*** Block opens ***

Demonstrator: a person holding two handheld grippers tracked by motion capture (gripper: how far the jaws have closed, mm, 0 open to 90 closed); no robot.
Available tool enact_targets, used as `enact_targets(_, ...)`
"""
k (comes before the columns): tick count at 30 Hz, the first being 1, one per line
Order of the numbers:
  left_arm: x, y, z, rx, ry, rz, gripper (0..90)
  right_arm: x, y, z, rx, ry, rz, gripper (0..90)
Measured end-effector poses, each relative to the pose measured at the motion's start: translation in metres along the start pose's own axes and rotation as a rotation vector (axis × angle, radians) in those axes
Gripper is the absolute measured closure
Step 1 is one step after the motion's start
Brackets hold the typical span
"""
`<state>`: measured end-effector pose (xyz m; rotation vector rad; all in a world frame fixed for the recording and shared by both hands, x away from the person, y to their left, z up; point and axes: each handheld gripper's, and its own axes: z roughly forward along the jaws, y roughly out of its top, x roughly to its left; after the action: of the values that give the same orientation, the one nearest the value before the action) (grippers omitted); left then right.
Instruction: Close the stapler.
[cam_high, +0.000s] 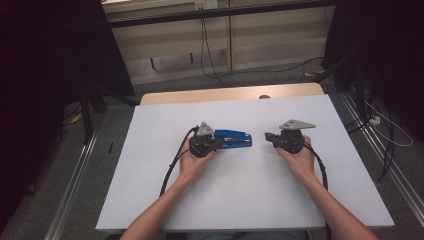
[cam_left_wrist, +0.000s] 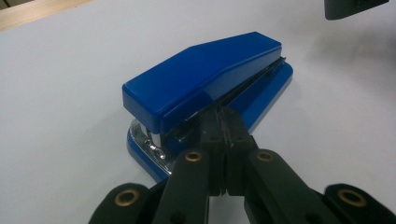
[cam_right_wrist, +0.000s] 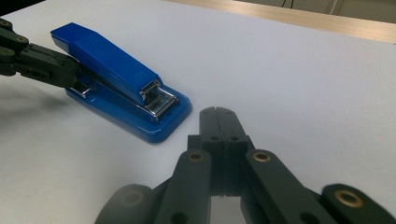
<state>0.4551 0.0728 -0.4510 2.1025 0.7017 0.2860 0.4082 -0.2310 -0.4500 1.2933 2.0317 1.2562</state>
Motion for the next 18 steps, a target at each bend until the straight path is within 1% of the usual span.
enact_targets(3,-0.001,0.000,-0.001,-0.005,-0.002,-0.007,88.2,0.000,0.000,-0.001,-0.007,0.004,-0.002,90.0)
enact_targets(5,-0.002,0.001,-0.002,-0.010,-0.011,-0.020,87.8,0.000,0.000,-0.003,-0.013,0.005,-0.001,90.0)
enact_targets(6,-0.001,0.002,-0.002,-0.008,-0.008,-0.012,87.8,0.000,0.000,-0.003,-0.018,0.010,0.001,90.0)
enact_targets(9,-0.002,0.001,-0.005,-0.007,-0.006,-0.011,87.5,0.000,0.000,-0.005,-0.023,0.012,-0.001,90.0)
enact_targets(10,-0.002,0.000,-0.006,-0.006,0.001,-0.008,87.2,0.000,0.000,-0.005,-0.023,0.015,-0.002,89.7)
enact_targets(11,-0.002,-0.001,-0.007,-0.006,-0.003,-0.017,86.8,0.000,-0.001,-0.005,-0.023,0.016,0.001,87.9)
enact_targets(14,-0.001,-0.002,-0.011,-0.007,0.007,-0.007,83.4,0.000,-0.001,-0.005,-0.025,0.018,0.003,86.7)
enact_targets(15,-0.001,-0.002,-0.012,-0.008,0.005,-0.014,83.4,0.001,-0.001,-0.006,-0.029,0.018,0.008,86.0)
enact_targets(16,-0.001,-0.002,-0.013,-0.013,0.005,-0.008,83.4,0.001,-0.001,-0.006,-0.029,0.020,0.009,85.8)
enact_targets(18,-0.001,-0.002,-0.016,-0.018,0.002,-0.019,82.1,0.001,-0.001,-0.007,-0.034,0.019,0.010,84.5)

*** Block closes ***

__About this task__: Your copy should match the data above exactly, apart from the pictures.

__Answer to the exercise__:
Demonstrator: a person holding two handheld grippers tracked by motion capture (gripper: how far the jaws have closed, mm, 0 open to 90 closed); no robot.
Available tool enact_targets, used as `enact_targets(_, ...)`
"""
k (comes before the columns): tick count at 30 Hz, the first being 1, one per line
Order of the numbers:
  left_arm: x, y, z, rx, ry, rz, gripper (0..90)
  right_arm: x, y, z, rx, ry, rz, gripper (0..90)
Measured end-effector poses, each relative to the pose measured at the motion's start: translation in metres along the start pose's own axes and rotation as a rotation vector (axis × angle, radians) in those axes
Gripper is the absolute measured closure
Step 1 is one step after the motion's start
Brackets hold the typical span
"""
`<state>`: measured end-effector pose (xyz m; rotation vector rad; all in a world frame fixed for the recording and shared by both hands, x away from the person, y to their left, z up; point and axes: each handheld gripper's, and its own axes: z roughly forward along the jaws, y roughly out of its top, x roughly to its left; after the action: of the values that give the same orientation, the one nearest the value before the action) (grippers omitted); left then right.
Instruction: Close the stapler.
[cam_high, +0.000s] 
[cam_left_wrist, +0.000s] 
[cam_right_wrist, +0.000s] 
<state>0.4551 0.0728 -0.4510 2.1025 0.7017 0.2860 0.4082 -0.2310 -0.4500 1.2933 2.0317 1.2562</state>
Motion for the next 18 steps, a target at each bend until the straight path is within 1% of the usual span.
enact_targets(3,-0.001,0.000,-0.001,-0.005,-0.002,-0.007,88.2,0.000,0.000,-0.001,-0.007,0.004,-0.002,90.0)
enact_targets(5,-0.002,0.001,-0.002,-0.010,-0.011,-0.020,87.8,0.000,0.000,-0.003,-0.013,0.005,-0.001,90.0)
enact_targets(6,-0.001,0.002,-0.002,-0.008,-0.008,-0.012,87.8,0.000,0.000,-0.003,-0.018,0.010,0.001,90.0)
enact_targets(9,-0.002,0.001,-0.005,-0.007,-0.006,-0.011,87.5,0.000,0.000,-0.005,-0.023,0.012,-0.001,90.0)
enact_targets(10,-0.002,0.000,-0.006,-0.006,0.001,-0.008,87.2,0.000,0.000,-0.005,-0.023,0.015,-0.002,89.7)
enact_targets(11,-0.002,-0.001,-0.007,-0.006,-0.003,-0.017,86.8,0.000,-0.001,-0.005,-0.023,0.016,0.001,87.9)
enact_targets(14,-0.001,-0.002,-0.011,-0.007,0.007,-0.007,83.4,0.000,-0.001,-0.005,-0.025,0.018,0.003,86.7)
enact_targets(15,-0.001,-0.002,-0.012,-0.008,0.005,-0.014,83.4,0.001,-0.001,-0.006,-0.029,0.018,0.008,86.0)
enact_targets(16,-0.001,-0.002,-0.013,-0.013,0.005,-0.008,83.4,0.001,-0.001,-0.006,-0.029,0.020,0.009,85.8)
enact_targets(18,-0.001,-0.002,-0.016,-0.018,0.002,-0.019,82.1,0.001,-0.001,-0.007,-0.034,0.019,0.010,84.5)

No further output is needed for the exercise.